Trotz all des Entsetzens und der Fassungslosigkeit über den Auftrag, den der Älteste mir gegeben hatte, trug ich seitdem eine große Annahme und Akzeptanz in mir. Ich hatte keinen Augenblick gezögert und war losgezogen, hinaus in eine andere Welt.
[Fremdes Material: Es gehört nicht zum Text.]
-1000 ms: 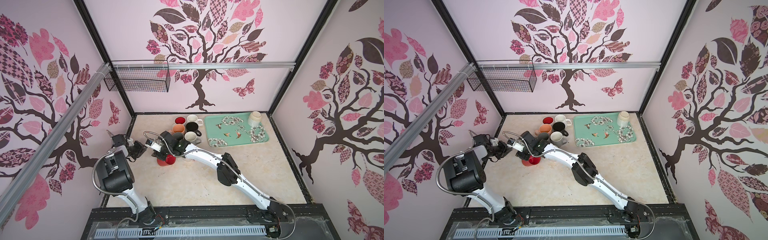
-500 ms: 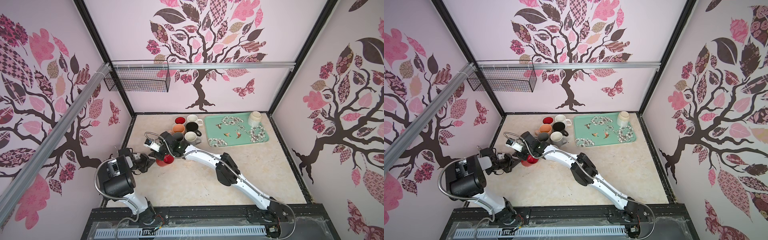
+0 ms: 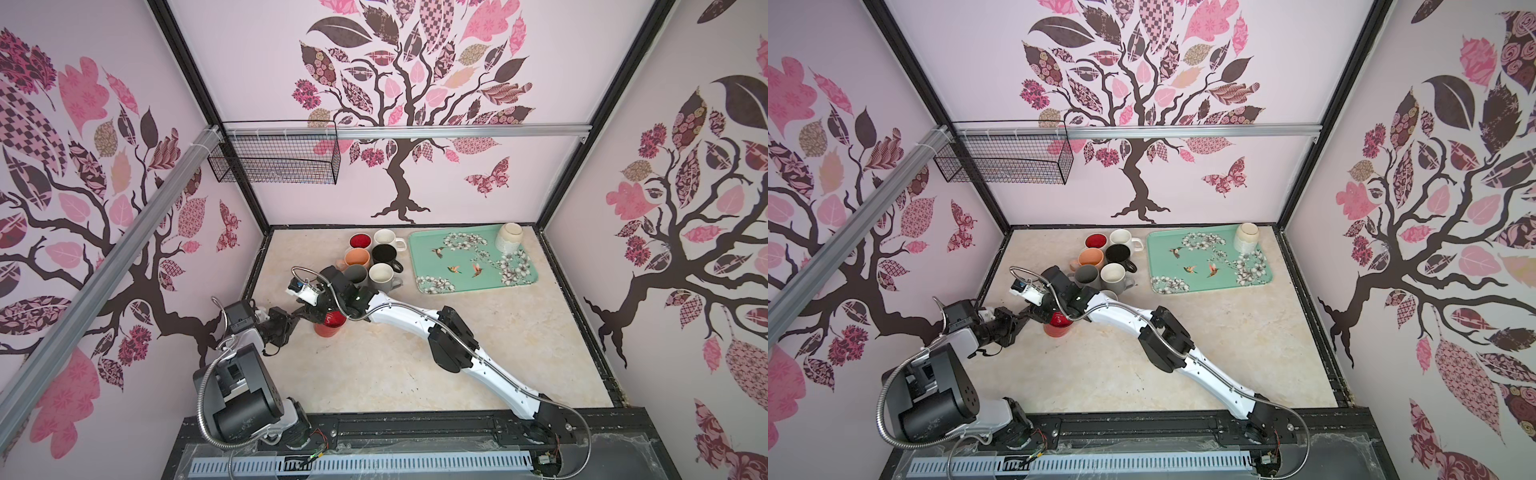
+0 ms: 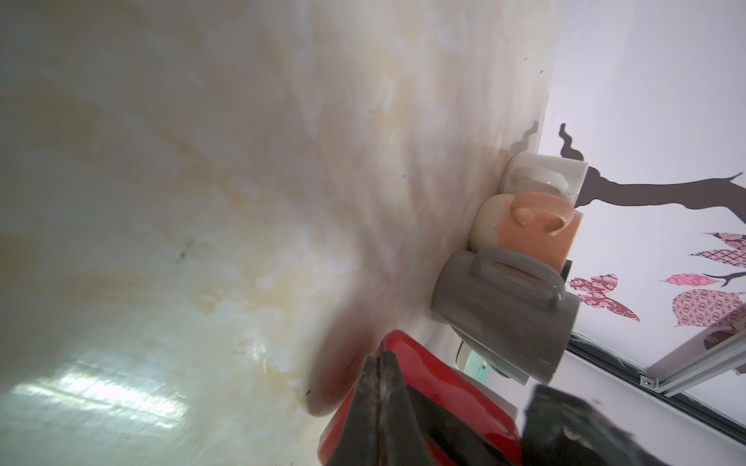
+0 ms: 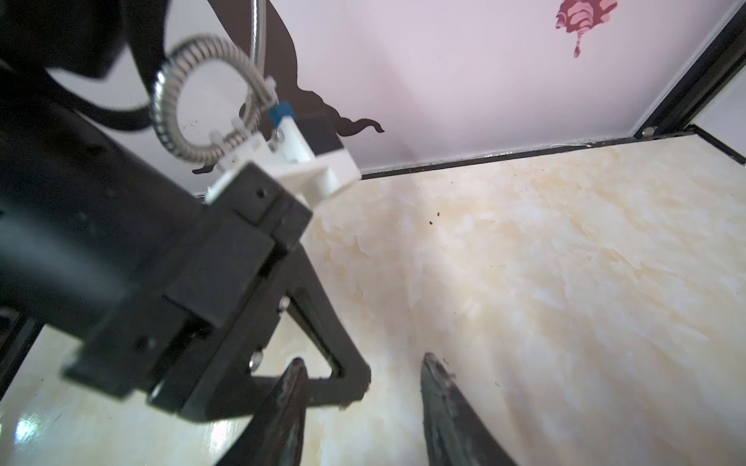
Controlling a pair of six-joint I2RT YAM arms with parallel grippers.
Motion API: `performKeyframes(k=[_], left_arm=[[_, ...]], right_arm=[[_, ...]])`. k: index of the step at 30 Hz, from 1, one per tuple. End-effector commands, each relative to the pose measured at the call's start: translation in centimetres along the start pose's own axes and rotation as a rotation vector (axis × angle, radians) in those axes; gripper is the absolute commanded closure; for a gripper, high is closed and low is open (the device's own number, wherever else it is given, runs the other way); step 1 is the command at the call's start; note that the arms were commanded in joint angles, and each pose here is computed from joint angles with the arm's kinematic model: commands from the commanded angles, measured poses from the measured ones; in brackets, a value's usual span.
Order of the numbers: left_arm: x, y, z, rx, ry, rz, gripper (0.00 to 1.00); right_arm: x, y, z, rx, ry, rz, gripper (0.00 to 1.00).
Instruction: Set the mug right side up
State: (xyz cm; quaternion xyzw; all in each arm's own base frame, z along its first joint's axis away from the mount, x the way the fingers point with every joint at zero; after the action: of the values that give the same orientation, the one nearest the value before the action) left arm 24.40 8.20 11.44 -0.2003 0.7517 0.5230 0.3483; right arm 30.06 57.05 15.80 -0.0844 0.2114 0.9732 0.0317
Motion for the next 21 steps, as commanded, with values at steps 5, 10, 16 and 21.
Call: performKeyframes(k=[5,10,16,21], left_arm=[[1.6,-1.0,-0.6,0.043,0.054,-0.016,1.00],[1.9,-0.9,-0.9,0.055,0.047,-0.003,1.00],[2.2,-0.6,-1.5,0.066,0.047,-0.006,1.00],[2.3,0.3,-2.6,0.064,0.026,-0.001,0.96]], right_arm=[[3.2,-2.5,-9.6,0.271,-0.203,0.132,0.46],[2.5,-1.7,-7.0,0.230,-0.217,0.113,0.43],[1.7,0.1,-3.3,0.186,-0.207,0.081,0.41],[1.1,2.3,-0.8,0.170,-0.206,0.053,0.41]])
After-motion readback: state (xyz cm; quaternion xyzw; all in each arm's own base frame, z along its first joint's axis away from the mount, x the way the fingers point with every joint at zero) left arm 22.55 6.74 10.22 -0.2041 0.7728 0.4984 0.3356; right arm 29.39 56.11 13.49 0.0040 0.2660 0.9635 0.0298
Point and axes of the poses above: each gripper's point midway between its finger pads, its own y axis back along the fingers, its own x axis along the line the jaws close on, z = x × y, the point moved 9 cm from there along y, back along the fingers, and after that the axes turned 13 degrees about y, right-handed, at the moved point
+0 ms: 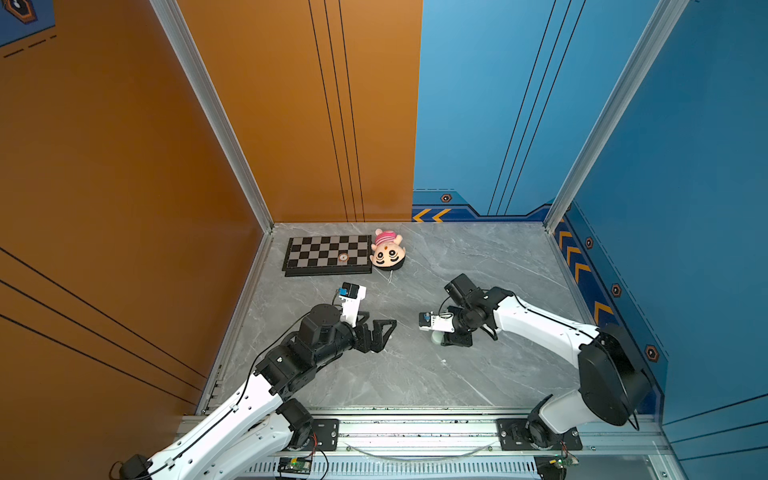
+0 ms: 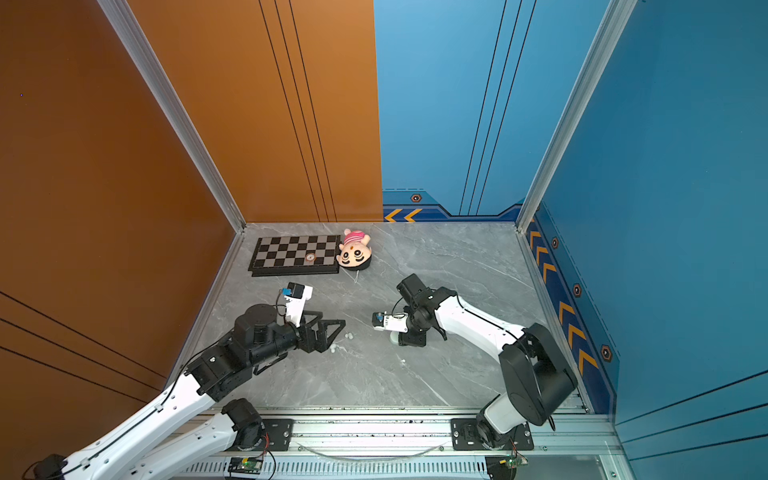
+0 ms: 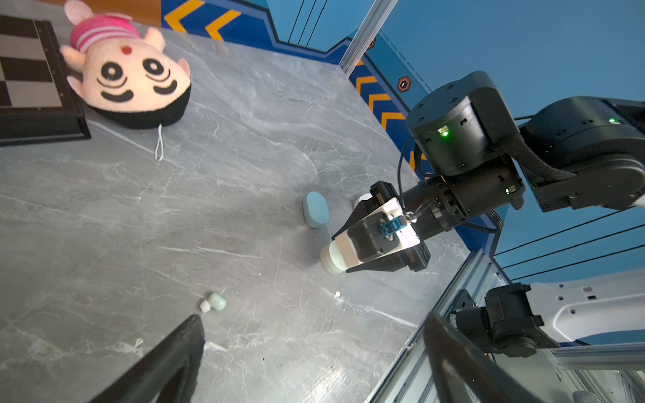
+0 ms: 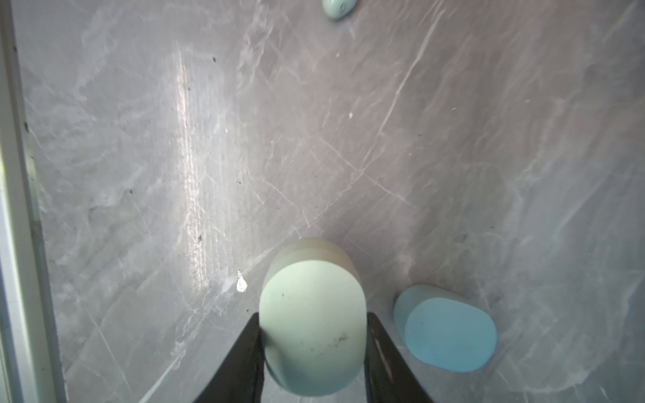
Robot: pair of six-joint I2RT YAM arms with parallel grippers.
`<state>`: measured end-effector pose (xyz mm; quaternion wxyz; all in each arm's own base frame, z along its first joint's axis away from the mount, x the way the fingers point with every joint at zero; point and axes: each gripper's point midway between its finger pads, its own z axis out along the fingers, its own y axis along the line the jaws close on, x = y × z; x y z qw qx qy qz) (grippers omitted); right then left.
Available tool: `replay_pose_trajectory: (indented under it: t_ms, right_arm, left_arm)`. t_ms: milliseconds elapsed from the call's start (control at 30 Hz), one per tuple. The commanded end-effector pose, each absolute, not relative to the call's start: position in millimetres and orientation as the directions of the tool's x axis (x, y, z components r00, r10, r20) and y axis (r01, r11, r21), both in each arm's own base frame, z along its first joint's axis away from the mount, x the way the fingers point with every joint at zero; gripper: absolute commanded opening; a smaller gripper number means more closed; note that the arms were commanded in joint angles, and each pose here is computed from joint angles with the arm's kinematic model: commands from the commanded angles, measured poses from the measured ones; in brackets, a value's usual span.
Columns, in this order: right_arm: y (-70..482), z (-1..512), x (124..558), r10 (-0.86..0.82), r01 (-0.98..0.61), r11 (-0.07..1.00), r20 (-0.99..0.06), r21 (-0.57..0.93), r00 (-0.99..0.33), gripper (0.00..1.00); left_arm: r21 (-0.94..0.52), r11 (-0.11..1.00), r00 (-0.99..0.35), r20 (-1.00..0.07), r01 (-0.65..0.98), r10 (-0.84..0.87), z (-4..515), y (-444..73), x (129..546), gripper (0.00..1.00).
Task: Insert the wireless bluetooth earbuds into the charging case
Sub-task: 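Lift the green case with the right gripper and pass it to the left gripper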
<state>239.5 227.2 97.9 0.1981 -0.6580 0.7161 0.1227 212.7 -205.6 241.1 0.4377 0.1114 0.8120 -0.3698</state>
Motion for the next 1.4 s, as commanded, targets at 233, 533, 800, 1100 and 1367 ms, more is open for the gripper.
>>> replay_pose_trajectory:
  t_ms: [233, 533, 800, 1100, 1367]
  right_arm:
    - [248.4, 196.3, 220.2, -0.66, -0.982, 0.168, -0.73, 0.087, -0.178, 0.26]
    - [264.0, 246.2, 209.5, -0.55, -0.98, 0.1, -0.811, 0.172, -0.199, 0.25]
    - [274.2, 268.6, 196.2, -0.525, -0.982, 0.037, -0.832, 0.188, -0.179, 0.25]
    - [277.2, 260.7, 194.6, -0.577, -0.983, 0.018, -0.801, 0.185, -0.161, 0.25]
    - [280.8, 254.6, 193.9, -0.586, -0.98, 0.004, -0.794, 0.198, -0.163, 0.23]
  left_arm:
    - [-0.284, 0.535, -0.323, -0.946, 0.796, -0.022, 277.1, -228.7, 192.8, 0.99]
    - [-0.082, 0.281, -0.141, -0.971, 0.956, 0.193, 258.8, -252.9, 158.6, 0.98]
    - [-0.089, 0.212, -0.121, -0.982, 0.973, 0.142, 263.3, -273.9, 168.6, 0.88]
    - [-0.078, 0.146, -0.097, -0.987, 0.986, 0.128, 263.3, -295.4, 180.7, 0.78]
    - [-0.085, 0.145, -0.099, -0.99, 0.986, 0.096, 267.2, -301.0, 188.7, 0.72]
Hinfort, um die Erinnerung zu bewahren.
Hatte ich es nicht sogar vom ersten Atemzug an gespürt, dass mein Leben eine einzig große Wandelzeit sein wird? Vorbei an mächtigen Kiefern führte mein Weg nun. Ihre Wipfel reichten weit hinauf, berührten fast den alles umspannenden Himmel.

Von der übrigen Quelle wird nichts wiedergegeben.